I overlayed my webcam video so that you see my face and hear my voice. I’m not visible throughout the entirety of the short course. That’d be too much of a good thing 😊. But seriously, it wouldn’t make sense, and each section has a slide to introduce it, so that it’s clearer as to where sections start.

The video overlay is mostly displayed on the lower right-hand side, but not always. Sometimes, based on the current slide or the demo, it might not make sense to do so. In those cases, I moved it to a more appropriate position.

Showing how I overlayed my webcam in Screenflow

Screenflow makes it pretty trivial to layer one video (or clip) over another. Similar to image manipulation software, such as Gimp, Pixelmator, or Photoshop the uppermost clip (or layer) is at the front, with each successively lower clip/layer being behind the one above it.

I experimented with where the clip seemed to make the most sense, then created a preset. That way, I could select all of the relevant clips, apply the preset and know that they’d all be in the same position throughout the short course.

3. I added text overlays

This was added to clearly show the URL for Deploy with Docker Compose, which was on the screen at the time. The motivation for this was that the URL bar was quite small, making the URL easy to miss, and I only spoke the URL once. The text overlay had a soft background so that the text was easy to read, regardless of what was in the background behind it.

Showing a text overlay in the short course

I don’t really add too many overlays or effects to my videos and courses. I’m a big believer in the old adage of "less is more" and that if you add too much of a good thing, you can ruin the entire work. Where effects make sense, I’m fine with using them. But nowhere else!

Like so many other video applications, Screenflow offers a host of effects, such as annotations, callouts, video, audio, and mouse/pointer effects. But I didn’t see the need for the majority of them in this case.
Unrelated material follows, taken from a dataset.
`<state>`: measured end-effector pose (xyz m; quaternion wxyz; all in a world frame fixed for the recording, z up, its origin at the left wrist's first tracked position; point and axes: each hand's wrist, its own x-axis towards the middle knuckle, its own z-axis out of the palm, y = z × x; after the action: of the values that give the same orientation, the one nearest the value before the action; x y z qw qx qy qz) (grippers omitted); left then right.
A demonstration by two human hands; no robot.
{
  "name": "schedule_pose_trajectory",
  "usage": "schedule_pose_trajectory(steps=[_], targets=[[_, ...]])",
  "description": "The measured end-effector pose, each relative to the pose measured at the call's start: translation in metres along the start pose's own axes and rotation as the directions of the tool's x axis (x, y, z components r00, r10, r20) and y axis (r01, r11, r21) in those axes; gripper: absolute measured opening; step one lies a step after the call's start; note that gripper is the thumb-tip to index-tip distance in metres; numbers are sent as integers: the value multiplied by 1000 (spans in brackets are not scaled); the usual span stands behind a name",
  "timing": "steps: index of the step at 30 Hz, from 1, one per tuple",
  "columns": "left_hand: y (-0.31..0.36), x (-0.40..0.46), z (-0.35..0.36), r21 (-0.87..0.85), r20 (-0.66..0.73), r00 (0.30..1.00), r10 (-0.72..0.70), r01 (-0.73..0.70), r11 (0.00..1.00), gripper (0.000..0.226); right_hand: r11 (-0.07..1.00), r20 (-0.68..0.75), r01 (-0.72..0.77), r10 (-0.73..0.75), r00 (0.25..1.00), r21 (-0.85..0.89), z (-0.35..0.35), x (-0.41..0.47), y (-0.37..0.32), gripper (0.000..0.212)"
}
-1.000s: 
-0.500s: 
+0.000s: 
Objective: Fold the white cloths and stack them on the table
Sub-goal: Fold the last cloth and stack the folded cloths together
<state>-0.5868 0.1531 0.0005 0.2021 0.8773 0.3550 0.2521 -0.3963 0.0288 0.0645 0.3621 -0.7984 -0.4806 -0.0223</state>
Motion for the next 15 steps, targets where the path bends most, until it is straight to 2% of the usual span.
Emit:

I exported the presentation directly to YouTube

This was virtually a no-brainer, as in addition to a dedicated export functionality, where you can choose down to a granular level how you want to export your video, Screenflow also offers custom exports designed specifically for YouTube, Vimeo, Google Drive, Wistia, and more.

Publishing to YouTube in Screenflow step one

Step by step, I clicked File  Publish to  YouTube…​ and authenticated to YouTube, as the previous session had logged out. I accepted the defaults in the first step (above) as they suited the project.

Publishing to YouTube in Screenflow step two

Then, I filled in the category, title, description, tags, thumbnail, and visibility settings in the second step (above) and clicked Publish. Each field is required.

Then, a little while later, owing to the size of the video, it was uploaded to YouTube. The entire process was pretty trivial. Thanks, Screenflow!

That’s how I created my Deploy With Docker Compose short course

Primarily thanks to the ease of use of Screenflow and the time saving that the dbx 286s gives me, as well as prior experience creating courses, creating the short course was a pretty straightforward process. While I’m always on the lookout for new ways to improve, refine and simplify my process, this is where I’m up to.

I appreciate that I didn’t cover the design of the course, or creating it in Keynote. What I wanted to focus on was the creation of the short course from the completed presentation. If you’re interested in actual course design, let me know in the comments. If there’s enough interest, I’ll create a dedicated article stepping through how I do that.

Do you create online courses? What’s your approach? Please share it in the comments. I’d love to learn from you as well.